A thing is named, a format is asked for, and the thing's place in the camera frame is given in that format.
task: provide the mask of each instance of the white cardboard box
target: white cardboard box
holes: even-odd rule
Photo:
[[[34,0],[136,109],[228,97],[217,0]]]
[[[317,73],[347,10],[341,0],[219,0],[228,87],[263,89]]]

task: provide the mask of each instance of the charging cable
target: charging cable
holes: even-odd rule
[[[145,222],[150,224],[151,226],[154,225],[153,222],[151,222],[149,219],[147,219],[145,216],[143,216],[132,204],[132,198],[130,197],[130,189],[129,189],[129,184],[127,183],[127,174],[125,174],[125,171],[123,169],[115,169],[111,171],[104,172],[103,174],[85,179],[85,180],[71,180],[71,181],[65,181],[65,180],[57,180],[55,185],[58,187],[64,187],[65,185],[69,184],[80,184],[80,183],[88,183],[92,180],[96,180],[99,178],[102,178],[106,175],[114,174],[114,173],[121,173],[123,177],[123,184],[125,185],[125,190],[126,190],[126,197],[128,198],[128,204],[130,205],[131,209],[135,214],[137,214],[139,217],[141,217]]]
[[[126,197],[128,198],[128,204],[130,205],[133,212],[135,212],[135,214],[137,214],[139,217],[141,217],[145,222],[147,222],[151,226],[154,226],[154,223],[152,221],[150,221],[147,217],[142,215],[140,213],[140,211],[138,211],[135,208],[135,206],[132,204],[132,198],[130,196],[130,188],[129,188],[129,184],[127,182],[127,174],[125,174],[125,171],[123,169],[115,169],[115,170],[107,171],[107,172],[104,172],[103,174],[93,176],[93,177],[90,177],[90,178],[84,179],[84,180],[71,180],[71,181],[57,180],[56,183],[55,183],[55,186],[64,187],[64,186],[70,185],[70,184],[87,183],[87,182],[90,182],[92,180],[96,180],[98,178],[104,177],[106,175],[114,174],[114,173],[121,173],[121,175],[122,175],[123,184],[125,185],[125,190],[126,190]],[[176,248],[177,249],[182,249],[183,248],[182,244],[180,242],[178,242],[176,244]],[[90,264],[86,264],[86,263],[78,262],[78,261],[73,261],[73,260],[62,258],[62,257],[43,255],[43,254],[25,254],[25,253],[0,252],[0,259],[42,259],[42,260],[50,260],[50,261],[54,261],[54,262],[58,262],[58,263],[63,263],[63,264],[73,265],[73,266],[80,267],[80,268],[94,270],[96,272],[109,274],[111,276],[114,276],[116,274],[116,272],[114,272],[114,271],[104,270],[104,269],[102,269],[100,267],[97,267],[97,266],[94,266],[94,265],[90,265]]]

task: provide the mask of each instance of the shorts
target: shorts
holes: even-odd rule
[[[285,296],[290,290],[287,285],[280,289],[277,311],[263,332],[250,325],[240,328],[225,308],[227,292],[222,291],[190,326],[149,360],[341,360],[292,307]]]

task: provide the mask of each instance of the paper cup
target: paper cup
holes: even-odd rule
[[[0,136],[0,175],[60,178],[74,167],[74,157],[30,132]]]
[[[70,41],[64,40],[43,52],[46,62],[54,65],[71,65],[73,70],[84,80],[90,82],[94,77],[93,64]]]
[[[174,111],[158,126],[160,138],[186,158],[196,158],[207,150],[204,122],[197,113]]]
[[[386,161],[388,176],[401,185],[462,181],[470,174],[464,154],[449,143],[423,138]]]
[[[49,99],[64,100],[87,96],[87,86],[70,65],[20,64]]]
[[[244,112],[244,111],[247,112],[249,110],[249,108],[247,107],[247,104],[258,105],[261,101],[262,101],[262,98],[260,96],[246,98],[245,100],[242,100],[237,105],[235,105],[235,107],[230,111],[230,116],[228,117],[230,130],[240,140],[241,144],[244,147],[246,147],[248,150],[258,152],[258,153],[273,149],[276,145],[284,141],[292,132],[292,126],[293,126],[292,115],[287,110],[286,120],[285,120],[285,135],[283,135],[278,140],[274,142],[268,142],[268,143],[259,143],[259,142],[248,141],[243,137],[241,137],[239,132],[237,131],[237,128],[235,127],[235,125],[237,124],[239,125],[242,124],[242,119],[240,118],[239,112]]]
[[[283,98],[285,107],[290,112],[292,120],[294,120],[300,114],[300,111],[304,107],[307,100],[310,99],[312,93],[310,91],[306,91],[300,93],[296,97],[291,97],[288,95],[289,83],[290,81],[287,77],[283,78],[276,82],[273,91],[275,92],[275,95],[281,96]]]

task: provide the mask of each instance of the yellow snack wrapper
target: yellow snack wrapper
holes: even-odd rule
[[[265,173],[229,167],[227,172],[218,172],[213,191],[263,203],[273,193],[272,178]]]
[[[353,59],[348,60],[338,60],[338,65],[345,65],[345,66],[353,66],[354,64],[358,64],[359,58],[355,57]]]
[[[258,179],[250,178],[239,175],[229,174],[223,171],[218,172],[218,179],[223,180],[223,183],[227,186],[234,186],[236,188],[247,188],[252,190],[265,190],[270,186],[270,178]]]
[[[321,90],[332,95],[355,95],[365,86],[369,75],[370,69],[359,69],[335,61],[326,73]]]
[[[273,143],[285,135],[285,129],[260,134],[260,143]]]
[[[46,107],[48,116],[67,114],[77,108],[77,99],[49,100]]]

◇ ◇ ◇ ◇ ◇

WORK REQUEST:
What is needed is an exact transcription of every entry above.

ANSWER SPACE:
A thing is named, a format is asked for, and the thing's place in the camera frame is given in that format.
task: provide the mask of each instance of the white cardboard box
target: white cardboard box
holes: even-odd rule
Photo:
[[[34,0],[136,109],[228,97],[217,0]]]
[[[317,73],[347,10],[341,0],[219,0],[228,87],[263,89]]]

task: provide the mask of each instance of the charging cable
target: charging cable
holes: even-odd rule
[[[145,222],[150,224],[151,226],[154,225],[153,222],[151,222],[149,219],[147,219],[145,216],[143,216],[132,204],[132,198],[130,197],[130,189],[129,189],[129,184],[127,183],[127,174],[125,174],[125,171],[123,169],[115,169],[111,171],[104,172],[103,174],[85,179],[85,180],[71,180],[71,181],[65,181],[65,180],[57,180],[55,185],[58,187],[64,187],[65,185],[69,184],[80,184],[80,183],[88,183],[92,180],[96,180],[99,178],[102,178],[106,175],[114,174],[114,173],[121,173],[123,177],[123,184],[125,185],[125,190],[126,190],[126,197],[128,198],[128,204],[130,205],[131,209],[135,214],[137,214],[139,217],[141,217]]]
[[[126,197],[128,198],[128,204],[130,205],[133,212],[135,212],[135,214],[137,214],[139,217],[141,217],[145,222],[147,222],[151,226],[154,226],[154,223],[152,221],[150,221],[147,217],[142,215],[140,213],[140,211],[138,211],[135,208],[135,206],[132,204],[132,198],[130,196],[130,188],[129,188],[129,184],[127,182],[127,174],[125,174],[125,171],[123,169],[115,169],[115,170],[107,171],[107,172],[104,172],[103,174],[93,176],[93,177],[90,177],[90,178],[84,179],[84,180],[71,180],[71,181],[57,180],[56,183],[55,183],[55,186],[64,187],[64,186],[70,185],[70,184],[87,183],[87,182],[90,182],[92,180],[96,180],[98,178],[104,177],[106,175],[114,174],[114,173],[121,173],[121,175],[122,175],[123,184],[125,185],[125,190],[126,190]],[[176,248],[177,249],[182,249],[183,248],[182,244],[180,242],[178,242],[176,244]],[[90,264],[86,264],[86,263],[78,262],[78,261],[73,261],[73,260],[62,258],[62,257],[43,255],[43,254],[25,254],[25,253],[0,252],[0,259],[42,259],[42,260],[50,260],[50,261],[54,261],[54,262],[58,262],[58,263],[63,263],[63,264],[73,265],[73,266],[80,267],[80,268],[94,270],[96,272],[109,274],[111,276],[114,276],[116,274],[116,272],[114,272],[114,271],[104,270],[104,269],[102,269],[100,267],[97,267],[97,266],[94,266],[94,265],[90,265]]]

task: provide the mask of each instance of the shorts
target: shorts
holes: even-odd rule
[[[285,296],[290,290],[287,285],[280,289],[277,311],[263,332],[250,325],[240,328],[225,308],[227,292],[222,291],[190,326],[149,360],[341,360],[292,307]]]

task: provide the mask of each instance of the paper cup
target: paper cup
holes: even-odd rule
[[[0,136],[0,175],[60,178],[74,167],[74,157],[30,132]]]
[[[70,41],[64,40],[43,52],[46,62],[54,65],[71,65],[73,70],[84,80],[90,82],[94,77],[93,64]]]
[[[174,111],[158,126],[160,138],[186,158],[196,158],[207,150],[204,122],[197,113]]]
[[[386,161],[388,176],[401,185],[462,181],[470,174],[464,154],[449,143],[423,138]]]
[[[49,99],[64,100],[87,96],[87,86],[70,65],[20,64]]]
[[[244,112],[244,111],[247,112],[249,110],[249,108],[247,107],[247,104],[258,105],[261,101],[262,101],[262,98],[260,96],[246,98],[245,100],[242,100],[237,105],[235,105],[235,107],[230,111],[230,116],[228,117],[230,130],[240,140],[241,144],[244,147],[246,147],[248,150],[258,152],[258,153],[273,149],[276,145],[284,141],[292,132],[292,126],[293,126],[292,115],[287,110],[286,120],[285,120],[285,135],[283,135],[278,140],[274,142],[268,142],[268,143],[259,143],[259,142],[248,141],[243,137],[241,137],[239,132],[237,131],[237,128],[235,127],[235,125],[237,124],[239,125],[242,124],[242,119],[240,118],[239,112]]]
[[[283,98],[285,107],[290,112],[292,120],[294,120],[300,114],[300,111],[304,107],[307,100],[310,99],[312,93],[310,91],[306,91],[300,93],[296,97],[291,97],[288,95],[289,83],[290,81],[287,77],[283,78],[276,82],[273,91],[275,92],[275,95],[281,96]]]

task: provide the mask of each instance of the yellow snack wrapper
target: yellow snack wrapper
holes: even-odd rule
[[[265,173],[229,167],[227,172],[218,172],[213,191],[263,203],[273,193],[272,178]]]
[[[353,59],[348,60],[338,60],[338,65],[345,65],[345,66],[353,66],[354,64],[358,64],[359,58],[355,57]]]
[[[258,179],[250,178],[239,175],[229,174],[223,171],[218,172],[218,179],[223,180],[223,183],[227,186],[234,186],[236,188],[247,188],[252,190],[265,190],[270,186],[270,178]]]
[[[321,90],[332,95],[355,95],[365,86],[369,75],[370,69],[359,69],[335,61],[326,73]]]
[[[273,143],[285,135],[285,129],[260,134],[260,143]]]
[[[46,107],[48,116],[67,114],[77,108],[77,99],[49,100]]]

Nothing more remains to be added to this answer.